Articles & News About Jobs & Employment

Stop Parking Domain Names
Develop Your Domain Names

Search Engine Robots - How They Work, What They Do (Part I)


Automated search engine robots, sometimes called "spiders" or "crawlers", are the seekers of web pages. How do they work? What is it they really do? Why are they important?

You'd think with all the fuss about indexing web pages to add to search engine databases, that robots would be great and powerful beings. Wrong. Search engine robots have only basic functionality like that of early browsers in terms of what they can understand in a web page. Like early browsers, robots just can't do certain things. Robots don't understand frames, Flash movies, images or JavaScript. They can't enter password protected areas and they can't click all those buttons you have on your website. They can be stopped cold while indexing a dynamically generated URL and slowed to a stop with JavaScript navigation. How Do Search Engine Robots Work?

Think of search engine robots as automated data retrieval programs, traveling the web to find information and links.

When you submit a web page to a search engine at the "Submit a URL" page, the new URL is added to the robot's queue of websites to visit on its next foray out onto the web. Even if you don't directly submit a page, many robots will find your site because of links from other sites that point back to yours. This is one of the reasons why it is important to build your link popularity and to get links from other topical sites back to yours.

When arriving at your website, the automated robots first check to see if you have a robots.txt file. This file is used to tell robots which areas of your site are off-limits to them. Typically these may be directories containing only binaries or other files the robot doesn't need to concern itself with.

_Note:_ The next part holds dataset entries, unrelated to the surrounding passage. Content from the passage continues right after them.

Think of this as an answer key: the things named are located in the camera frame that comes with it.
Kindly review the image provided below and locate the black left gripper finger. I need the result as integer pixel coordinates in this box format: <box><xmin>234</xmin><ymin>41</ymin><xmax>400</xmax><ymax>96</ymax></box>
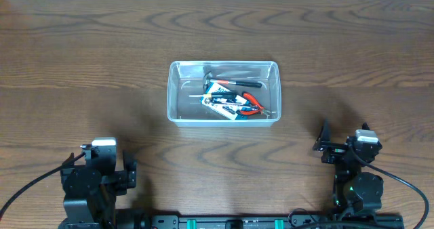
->
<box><xmin>122</xmin><ymin>150</ymin><xmax>137</xmax><ymax>174</ymax></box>
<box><xmin>60</xmin><ymin>152</ymin><xmax>75</xmax><ymax>169</ymax></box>

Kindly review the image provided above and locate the red handled tool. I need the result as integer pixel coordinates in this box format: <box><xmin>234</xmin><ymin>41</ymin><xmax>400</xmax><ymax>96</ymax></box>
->
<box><xmin>237</xmin><ymin>91</ymin><xmax>272</xmax><ymax>117</ymax></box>

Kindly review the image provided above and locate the blue white product box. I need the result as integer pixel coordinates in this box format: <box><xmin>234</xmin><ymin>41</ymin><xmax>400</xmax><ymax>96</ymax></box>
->
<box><xmin>200</xmin><ymin>95</ymin><xmax>248</xmax><ymax>121</ymax></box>

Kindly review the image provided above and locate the black yellow screwdriver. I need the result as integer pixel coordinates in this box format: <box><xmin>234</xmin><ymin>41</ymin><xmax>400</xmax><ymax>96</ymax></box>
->
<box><xmin>189</xmin><ymin>92</ymin><xmax>237</xmax><ymax>100</ymax></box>

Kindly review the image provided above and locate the small black handled hammer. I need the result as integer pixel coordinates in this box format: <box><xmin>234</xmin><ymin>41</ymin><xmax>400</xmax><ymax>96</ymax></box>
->
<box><xmin>203</xmin><ymin>72</ymin><xmax>262</xmax><ymax>88</ymax></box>

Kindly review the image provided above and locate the silver ring wrench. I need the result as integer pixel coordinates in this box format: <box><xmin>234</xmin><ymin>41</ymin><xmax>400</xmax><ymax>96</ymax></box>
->
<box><xmin>204</xmin><ymin>98</ymin><xmax>250</xmax><ymax>106</ymax></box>

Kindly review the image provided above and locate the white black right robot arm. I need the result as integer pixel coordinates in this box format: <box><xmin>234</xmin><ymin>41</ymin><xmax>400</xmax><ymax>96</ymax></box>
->
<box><xmin>313</xmin><ymin>122</ymin><xmax>384</xmax><ymax>221</ymax></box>

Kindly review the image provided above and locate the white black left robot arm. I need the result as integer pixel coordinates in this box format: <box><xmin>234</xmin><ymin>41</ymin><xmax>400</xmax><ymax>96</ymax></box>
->
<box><xmin>59</xmin><ymin>152</ymin><xmax>151</xmax><ymax>229</ymax></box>

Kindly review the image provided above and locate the clear plastic container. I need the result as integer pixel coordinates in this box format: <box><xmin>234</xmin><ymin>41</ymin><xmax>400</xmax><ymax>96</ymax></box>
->
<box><xmin>167</xmin><ymin>61</ymin><xmax>281</xmax><ymax>127</ymax></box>

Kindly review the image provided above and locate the black mounting rail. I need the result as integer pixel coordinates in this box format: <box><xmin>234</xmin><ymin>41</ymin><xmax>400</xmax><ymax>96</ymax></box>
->
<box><xmin>115</xmin><ymin>207</ymin><xmax>404</xmax><ymax>229</ymax></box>

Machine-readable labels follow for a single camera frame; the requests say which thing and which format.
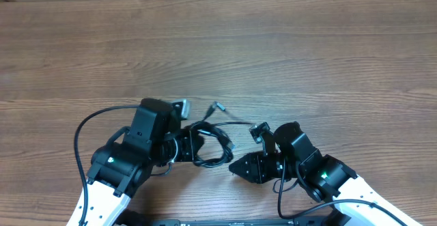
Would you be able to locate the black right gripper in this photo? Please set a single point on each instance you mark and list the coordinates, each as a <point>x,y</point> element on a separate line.
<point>255,172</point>

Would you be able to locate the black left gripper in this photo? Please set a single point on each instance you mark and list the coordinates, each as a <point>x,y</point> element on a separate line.
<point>190,149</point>

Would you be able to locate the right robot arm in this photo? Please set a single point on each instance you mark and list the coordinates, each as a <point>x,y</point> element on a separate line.
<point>288,154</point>

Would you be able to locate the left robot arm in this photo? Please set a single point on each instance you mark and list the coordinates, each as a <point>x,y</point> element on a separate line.
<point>155,138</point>

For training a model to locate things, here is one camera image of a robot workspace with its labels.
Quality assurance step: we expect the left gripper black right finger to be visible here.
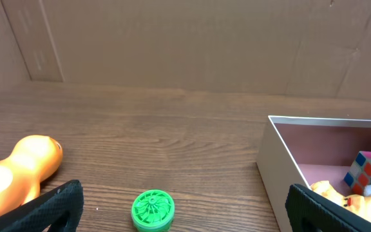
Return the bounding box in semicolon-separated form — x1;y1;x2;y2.
285;184;371;232

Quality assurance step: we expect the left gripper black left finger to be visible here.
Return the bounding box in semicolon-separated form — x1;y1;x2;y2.
0;180;84;232

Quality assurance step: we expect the white box pink interior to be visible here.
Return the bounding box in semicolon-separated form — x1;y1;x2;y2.
256;115;371;231

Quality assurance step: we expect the white plush duck toy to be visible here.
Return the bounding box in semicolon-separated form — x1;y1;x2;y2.
310;180;371;222

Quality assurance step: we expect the multicoloured puzzle cube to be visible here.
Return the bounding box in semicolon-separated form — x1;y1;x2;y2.
343;151;371;195

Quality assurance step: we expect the orange dinosaur figure toy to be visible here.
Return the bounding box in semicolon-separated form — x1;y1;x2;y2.
0;135;63;216

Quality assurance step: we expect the green round wheel toy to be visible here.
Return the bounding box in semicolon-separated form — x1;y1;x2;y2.
131;189;175;232

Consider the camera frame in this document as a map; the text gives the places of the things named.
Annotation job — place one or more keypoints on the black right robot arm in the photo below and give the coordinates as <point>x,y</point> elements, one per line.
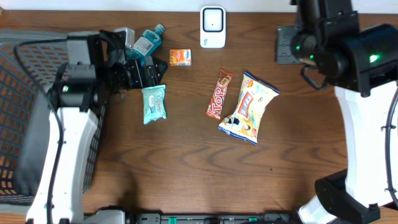
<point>361,66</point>

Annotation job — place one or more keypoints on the grey plastic shopping basket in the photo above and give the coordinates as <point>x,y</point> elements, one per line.
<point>25,119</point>

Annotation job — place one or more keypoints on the white barcode scanner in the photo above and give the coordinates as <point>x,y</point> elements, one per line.
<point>212,27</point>

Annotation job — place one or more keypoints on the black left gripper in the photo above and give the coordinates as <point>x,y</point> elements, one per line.
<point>150,79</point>

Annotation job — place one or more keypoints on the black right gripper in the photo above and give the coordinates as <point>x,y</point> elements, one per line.
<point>286,54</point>

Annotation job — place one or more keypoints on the cream snack chips bag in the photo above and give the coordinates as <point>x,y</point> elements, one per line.
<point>245,121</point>

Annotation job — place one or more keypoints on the orange Top chocolate bar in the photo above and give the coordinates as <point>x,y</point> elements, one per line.
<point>217,99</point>

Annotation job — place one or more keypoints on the blue Listerine mouthwash bottle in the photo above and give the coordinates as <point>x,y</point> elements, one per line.
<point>146,44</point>

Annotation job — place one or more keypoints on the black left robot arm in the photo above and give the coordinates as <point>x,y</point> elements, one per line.
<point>99,65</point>

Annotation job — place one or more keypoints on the orange snack packet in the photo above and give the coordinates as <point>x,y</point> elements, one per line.
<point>180,57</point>

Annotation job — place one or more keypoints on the mint green wipes pack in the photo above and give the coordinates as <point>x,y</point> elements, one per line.
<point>153,99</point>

Robots collect links from each page they visit, and later follow those links through to other pages. In this way, they essentially follow the links from one page to another. The entire World Wide Web is made up of links, the original idea being that you could follow links from one place to another. This is how robots get around.

The "smarts" about indexing pages online comes from the search engine engineers, who devise the methods used to evaluate the information the search engine robots retrieve. When introduced into the search engine database, the information is available for searchers querying the search engine. When a search engine user enters their query into the search engine, there are a number of quick calculations done to make sure that the search engine presents just the right set of results to give their visitor the most relevant response to their query.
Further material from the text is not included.